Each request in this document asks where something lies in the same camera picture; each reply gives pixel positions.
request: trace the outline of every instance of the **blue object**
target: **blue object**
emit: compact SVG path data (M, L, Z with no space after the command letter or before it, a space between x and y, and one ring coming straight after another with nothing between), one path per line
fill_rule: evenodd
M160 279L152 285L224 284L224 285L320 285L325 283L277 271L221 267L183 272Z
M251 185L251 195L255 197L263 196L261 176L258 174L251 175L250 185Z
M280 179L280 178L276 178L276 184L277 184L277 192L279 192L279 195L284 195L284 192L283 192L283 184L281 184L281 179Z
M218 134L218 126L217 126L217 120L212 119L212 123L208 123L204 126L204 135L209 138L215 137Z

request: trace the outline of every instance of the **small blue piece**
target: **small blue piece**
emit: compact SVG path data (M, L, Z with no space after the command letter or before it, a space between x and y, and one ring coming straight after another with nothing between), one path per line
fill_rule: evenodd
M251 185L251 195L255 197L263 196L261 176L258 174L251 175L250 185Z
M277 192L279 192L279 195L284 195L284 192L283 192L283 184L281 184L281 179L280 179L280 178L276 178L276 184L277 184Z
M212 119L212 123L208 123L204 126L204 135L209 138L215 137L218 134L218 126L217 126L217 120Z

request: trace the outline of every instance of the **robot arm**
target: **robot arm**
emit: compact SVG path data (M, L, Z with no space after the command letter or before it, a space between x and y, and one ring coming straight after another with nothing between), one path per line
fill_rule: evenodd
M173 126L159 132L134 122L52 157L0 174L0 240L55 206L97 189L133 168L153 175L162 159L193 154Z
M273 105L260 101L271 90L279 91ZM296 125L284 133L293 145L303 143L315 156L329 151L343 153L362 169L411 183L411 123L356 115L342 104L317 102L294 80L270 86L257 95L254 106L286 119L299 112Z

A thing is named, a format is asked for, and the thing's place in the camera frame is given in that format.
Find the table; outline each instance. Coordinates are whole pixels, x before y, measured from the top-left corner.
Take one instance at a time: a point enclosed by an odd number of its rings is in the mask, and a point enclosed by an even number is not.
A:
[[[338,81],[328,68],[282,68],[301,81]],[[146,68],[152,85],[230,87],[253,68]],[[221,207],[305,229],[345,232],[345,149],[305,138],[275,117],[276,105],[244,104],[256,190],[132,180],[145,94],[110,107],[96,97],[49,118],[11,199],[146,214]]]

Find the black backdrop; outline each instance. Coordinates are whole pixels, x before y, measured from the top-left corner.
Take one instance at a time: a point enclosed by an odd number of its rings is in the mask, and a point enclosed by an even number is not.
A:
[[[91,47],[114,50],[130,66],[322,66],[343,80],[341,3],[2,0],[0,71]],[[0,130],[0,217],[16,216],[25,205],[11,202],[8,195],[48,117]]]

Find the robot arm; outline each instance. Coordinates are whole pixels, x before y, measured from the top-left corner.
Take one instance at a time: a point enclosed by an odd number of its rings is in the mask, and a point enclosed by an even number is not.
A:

== == ==

The problem> Word for word, quote the lines of the material from the first line through the line with "target: **blue object**", both ends included.

Task result>
Each request in this document asks where something lies in the same camera picture; each reply gives pixel positions.
request: trace the outline of every instance of the **blue object**
target: **blue object**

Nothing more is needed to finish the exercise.